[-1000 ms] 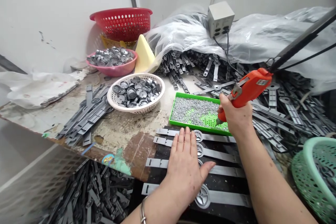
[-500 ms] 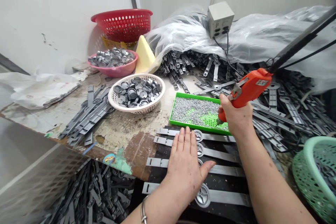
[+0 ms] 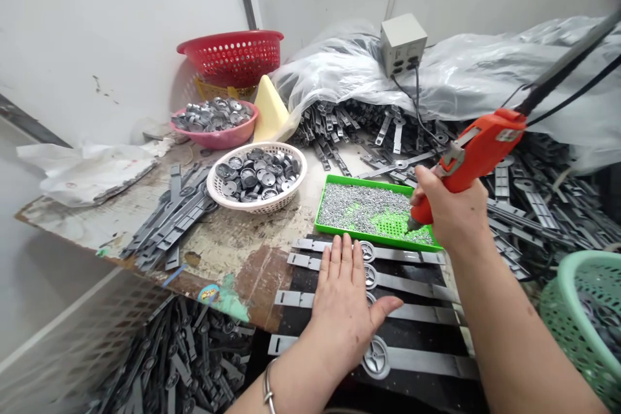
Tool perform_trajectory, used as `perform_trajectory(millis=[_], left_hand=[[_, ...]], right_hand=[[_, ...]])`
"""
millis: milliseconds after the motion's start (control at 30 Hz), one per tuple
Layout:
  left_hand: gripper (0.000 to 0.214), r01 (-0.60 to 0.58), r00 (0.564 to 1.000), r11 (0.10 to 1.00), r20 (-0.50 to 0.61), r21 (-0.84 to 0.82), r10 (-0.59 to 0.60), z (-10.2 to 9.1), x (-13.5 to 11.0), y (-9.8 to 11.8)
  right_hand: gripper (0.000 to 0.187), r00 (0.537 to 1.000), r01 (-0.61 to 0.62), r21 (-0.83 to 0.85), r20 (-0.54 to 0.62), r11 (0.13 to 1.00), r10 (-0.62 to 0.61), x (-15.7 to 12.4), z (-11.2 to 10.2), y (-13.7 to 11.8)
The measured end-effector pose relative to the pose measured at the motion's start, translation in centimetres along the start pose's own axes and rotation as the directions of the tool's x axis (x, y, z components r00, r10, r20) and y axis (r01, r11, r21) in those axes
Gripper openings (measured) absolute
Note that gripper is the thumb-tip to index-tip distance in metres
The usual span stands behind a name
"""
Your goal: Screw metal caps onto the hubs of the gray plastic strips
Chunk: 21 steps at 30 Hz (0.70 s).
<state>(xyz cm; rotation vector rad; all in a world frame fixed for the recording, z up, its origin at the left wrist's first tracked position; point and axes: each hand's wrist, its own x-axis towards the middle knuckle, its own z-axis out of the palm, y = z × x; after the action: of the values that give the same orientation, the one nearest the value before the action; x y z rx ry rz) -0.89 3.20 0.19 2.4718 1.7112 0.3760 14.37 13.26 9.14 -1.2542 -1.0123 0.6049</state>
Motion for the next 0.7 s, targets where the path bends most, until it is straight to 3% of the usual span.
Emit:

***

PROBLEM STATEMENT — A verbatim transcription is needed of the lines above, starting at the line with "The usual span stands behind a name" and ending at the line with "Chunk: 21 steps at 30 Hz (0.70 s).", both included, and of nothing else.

EXERCISE SOLUTION —
The usual span stands behind a name
"""
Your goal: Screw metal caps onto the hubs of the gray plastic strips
Chunk: 21 steps at 30 Hz (0.70 s).

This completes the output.